As you examine quotes from the screens or brokers, you may discover that the tool is just picking up a stale bid/ask or wide market, and that the cheapest term isn’t really liquid or tradeable. This isn’t a problem with the tool, it’s just a routine data screening pitfall. The point is that tools of this nature can help you optimize your trade expression in the later stage of the funnel.
This discussion of forward vols was like month 1 learning at SIG. It’s foundational. It’s also table stakes. Every pro understands it. I’m not giving away trade secrets. I am not some EMH maxi but I’ll say I’ve been more impressed than not at how often I’ll explore some opportunity and be discouraged to know that the market has already figured it out. The thing that looks mispriced often just has features that are overlooked by my model. This doesn’t become apparent until you dig further, or until you put on a trade only to get bloodied by something you didn’t account for as a particular path unfolds.

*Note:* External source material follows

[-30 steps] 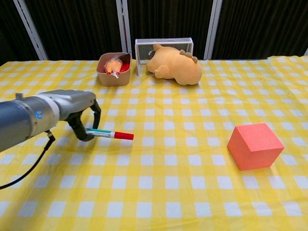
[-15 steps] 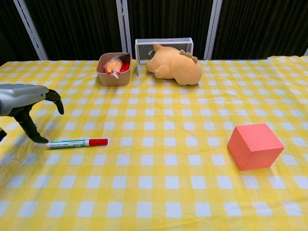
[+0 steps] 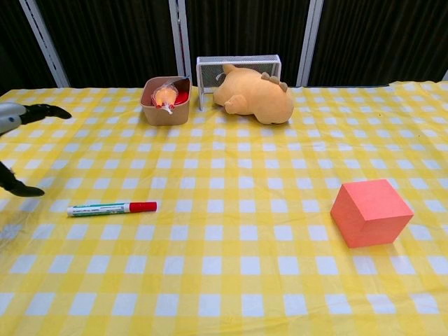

This may sound so negative that you may wonder why I even bother writing about this on the internet. Most people are so far out of their depth, is this even useful? My answer is a confident “yes” if you can learn the right lesson from it:
There is no silver bullet. Successful trading is the sum of doing many small things correctly including reasoning. Understanding arbitrage-pricing principles is a prerequisite for establishing what is baked into any price. Only from that vantage point can one then reason about why something might be priced in a way that doesn’t make sense and whether that’s an opportunity or a trap. By slowly transforming your mind to one that compares any trade idea with its arbitrage-free boundary conditions or replicating portfolio/strategy, you develop an evergreen lens to ever-changing markets.
You may only gain or handle one small insight from these posts. But don’t be discouraged. Understanding is like antivenom. It takes a lot of cost and effort to produce a small amount. If you enjoy this process despite its difficulty then it’s a craft you can pursue for intellectual rewards and profit.
If profit is your only motivation, at least you know what you’re up against.